▶ _EXERCISE BRIEF_: Transcribe the listing from its top line through the line with "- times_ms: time". Keep it exact, both ends included, and add nothing.

▶ _DATA EXCERPT_:
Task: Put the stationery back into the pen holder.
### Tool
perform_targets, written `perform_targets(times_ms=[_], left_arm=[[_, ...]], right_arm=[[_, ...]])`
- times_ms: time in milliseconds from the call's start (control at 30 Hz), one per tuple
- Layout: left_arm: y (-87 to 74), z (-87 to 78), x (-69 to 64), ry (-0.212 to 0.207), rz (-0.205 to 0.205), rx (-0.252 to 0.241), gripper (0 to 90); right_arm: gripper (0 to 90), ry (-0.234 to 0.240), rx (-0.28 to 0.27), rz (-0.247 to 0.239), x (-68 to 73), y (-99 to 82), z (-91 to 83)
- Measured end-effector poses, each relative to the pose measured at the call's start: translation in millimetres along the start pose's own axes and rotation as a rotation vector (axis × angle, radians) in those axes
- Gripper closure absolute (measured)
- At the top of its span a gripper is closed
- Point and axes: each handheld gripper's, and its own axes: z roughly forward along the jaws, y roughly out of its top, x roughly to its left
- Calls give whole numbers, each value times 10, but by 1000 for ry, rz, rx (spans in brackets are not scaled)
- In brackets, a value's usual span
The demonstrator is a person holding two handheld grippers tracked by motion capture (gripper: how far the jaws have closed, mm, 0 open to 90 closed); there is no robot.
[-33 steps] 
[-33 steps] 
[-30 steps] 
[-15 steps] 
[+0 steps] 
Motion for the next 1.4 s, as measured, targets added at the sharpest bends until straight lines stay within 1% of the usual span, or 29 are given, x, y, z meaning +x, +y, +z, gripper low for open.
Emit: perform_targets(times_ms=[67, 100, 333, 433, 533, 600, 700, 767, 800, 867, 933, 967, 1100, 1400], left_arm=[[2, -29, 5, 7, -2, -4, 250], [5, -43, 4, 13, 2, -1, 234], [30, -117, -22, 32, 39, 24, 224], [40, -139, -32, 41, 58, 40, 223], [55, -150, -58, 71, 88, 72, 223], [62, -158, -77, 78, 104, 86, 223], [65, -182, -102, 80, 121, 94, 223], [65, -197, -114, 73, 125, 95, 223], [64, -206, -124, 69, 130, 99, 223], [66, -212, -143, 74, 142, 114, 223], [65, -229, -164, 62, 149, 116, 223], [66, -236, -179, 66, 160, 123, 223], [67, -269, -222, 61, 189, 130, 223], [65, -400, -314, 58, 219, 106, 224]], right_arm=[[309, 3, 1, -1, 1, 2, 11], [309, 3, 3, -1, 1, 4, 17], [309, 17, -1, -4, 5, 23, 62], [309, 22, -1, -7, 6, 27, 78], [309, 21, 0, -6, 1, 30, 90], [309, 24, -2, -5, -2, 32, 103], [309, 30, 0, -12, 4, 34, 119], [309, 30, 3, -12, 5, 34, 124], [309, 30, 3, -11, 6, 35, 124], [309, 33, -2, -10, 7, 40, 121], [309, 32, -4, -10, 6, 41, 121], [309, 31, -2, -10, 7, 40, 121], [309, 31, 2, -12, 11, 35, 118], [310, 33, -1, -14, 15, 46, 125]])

▶ _TASK ANSWER_:
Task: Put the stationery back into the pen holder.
### Tool
perform_targets, written `perform_targets(times_ms=[_], left_arm=[[_, ...]], right_arm=[[_, ...]])`
- times_ms: time in milliseconds from the call's start (control at 30 Hz), one per tuple

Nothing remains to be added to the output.